### Exercise aim
A complete, unaltered copy of the listing is needed. Write it out.

--- Data block Enclosed Below ---

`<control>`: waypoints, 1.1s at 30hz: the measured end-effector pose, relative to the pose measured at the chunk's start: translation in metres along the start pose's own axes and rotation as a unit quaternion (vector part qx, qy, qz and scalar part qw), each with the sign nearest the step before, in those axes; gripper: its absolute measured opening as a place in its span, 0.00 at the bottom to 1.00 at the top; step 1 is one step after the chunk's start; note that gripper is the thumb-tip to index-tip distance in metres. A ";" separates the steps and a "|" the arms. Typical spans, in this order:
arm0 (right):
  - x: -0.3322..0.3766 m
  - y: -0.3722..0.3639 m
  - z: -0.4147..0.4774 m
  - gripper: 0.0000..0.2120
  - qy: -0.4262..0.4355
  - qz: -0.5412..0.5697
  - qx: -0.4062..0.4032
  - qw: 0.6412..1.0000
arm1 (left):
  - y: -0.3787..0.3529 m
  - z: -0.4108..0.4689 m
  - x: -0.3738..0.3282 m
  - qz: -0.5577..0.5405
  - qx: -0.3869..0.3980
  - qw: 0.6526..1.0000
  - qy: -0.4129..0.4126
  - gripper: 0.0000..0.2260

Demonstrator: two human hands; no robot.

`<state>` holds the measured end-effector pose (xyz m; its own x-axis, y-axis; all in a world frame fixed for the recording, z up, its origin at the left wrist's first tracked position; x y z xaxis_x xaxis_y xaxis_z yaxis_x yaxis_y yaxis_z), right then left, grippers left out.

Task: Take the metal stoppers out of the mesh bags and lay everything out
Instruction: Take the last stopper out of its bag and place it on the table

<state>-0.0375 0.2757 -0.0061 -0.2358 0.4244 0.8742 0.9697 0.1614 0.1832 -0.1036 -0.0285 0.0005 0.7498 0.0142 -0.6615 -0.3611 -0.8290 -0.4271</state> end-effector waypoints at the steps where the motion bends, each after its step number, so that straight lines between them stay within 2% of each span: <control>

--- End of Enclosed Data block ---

### Solution to this task
`<control>`: waypoints, 1.1s at 30hz: the measured end-effector pose, relative to the pose measured at the chunk's start: translation in metres along the start pose's own axes and rotation as a unit quaternion (vector part qx, qy, qz and scalar part qw), each with the sign nearest the step before, in those axes; gripper: its absolute measured opening as a place in its span, 0.00 at the bottom to 1.00 at the top; step 1 is one step after the chunk's start; note that gripper is the thumb-tip to index-tip distance in metres. A ";" separates the steps and a "|" the arms. Typical spans, in this order:
arm0 (right):
  - x: -0.3322..0.3766 m
  - y: -0.3722..0.3639 m
  - z: -0.4147..0.4774 m
  - gripper: 0.0000..0.2120
  - qy: -0.4262..0.4355
  - qz: -0.5412..0.5697
  - qx: -0.4062..0.4032
  - qw: 0.6412..1.0000
arm1 (left):
  - y: -0.3787..0.3529 m
  - z: -0.4108..0.4689 m
  - x: -0.3738..0.3282 m
  - qz: -0.5577..0.5405
  - qx: -0.3869..0.3980
  - qw: 0.6526..1.0000
  - qy: -0.4129..0.4126
  - gripper: 0.0000..0.2260

Demonstrator: two human hands; no robot.

`<state>` holds the measured end-effector pose (xyz m; its own x-axis, y-axis; all in a world frame fixed for the recording, z up, its origin at the left wrist's first tracked position; x y z xaxis_x xaxis_y xaxis_z yaxis_x yaxis_y yaxis_z), right then left, grippers left out.

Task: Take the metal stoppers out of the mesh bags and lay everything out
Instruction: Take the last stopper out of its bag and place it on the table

<state>-0.0375 0.2757 -0.0061 -0.2358 0.4244 0.8742 0.9697 0.1614 0.1832 -0.1036 -0.0285 0.0005 0.7498 0.0142 -0.6615 -0.3611 -0.8290 -0.4271</state> end-effector waypoints at the steps where the motion bends, each after its step number, so that straight lines between them stay within 2% of each span: <control>

The response is now done.